Class TaliaUtil::ImportJobHelper
In: lib/talia_util/import_job_helper.rb
Parent: Object

Helper methods that will be used during import job runs. The import jobs may use the following environment parameters:

base_url
The base URL or directory. This will be prefixed to all urls, or if it is a local directory, it will be made the current directory during the import
index
If given, the importer will try to read this document. While this will still support the old-style "hyper" format with sigla, it should usually contain a main element called "index" followed by "url" entries.
xml
URL of an XML file to import. This is incompatible with the "index" option. If neither "xml" nor "index" are given, the class will try to read the XML data from STDIN
importer
Name of the importer class to be used for the data. Uses the default class if not given
reset_store
- If this is set, the data store will be cleared before the import
user
Username for HTTP authentication, if required
pass
Password for HTTP authentication, if required
callback
Name of a class. If given, the import will call the before_import and after_import methods on an object of that class. The call will receive a block which may be yielded to for each progress step and which can receive the overall number of steps
extension
Only used with index files; file extension to use
duplicates
How to deal with elements that already exist in the datastore. This may be set to one of the following options (default: :skip):
  • :add - Database fields will be updated and the system will add semantic properties as additional values, without removing any of the existing semantic relations. Example: If the data store already contains a title for an element, and the import file contains another for that element, the element will have two titles after the import. The system will not check for duplicates. Files will always be imported in addition to the existing ones.
  • :update - Database fields will be updated, and semantic properties will be overwritten with the new value(s). Semantic properties that are not included in the import data will be left untouched. In the example above, the element would only contain the new title. If the element also contained author information, and no author information was in the import file, the existing author information will be untouched. Existing files are replaced if the import contains new files
  • :overwrite - Database fields will be updated. All semantic data will be deleted before the import. Files are always removed.
  • :skip - If an element already exists, the import will be skipped.
trace
Enable tracing output for errors. (By default, this takes the rake task‘s setting if possible)

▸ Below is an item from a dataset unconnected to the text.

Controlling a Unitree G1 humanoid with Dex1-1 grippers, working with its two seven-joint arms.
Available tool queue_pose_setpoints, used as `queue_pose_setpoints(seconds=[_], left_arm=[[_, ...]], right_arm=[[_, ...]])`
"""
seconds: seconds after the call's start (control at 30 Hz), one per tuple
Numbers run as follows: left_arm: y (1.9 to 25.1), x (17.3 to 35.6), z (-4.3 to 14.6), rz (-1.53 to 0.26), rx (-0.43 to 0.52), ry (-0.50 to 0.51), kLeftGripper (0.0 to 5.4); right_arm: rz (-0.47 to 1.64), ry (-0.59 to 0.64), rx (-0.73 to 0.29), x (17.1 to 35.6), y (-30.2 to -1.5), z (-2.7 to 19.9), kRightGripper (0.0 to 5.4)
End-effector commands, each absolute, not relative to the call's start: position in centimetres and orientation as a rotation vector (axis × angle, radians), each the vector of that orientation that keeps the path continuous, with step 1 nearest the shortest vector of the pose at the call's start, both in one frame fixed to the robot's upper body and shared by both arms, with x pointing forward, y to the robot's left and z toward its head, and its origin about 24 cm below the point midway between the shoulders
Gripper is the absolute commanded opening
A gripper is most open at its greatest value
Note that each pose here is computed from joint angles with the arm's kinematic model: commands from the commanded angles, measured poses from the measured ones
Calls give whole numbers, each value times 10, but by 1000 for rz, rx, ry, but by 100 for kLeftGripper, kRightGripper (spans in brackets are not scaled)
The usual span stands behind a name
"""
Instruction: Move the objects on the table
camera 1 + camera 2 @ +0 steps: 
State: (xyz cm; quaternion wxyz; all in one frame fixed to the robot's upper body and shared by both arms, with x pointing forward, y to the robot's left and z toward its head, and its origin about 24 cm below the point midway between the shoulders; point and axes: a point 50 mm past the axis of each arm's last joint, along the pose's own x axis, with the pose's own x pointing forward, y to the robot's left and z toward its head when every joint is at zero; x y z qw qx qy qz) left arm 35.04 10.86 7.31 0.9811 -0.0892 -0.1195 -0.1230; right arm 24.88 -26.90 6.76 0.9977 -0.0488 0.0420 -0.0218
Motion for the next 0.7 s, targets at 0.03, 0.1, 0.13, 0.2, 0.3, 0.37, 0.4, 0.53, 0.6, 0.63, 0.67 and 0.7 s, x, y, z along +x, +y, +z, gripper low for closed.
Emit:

The import itself consists in calling initialize and the do_import

Methods

Included Modules

IoHelper

Attributes

base_url  [R] 
callback  [R] 
credentials  [R] 
duplicates  [R] 
importer  [R] 
index_data  [R] 
message_stream  [R] 
progressor  [R] 
reset  [R] 
trace  [R] 
xml_data  [R] 

Public Class methods

The message_stream will be used for printing progress messages.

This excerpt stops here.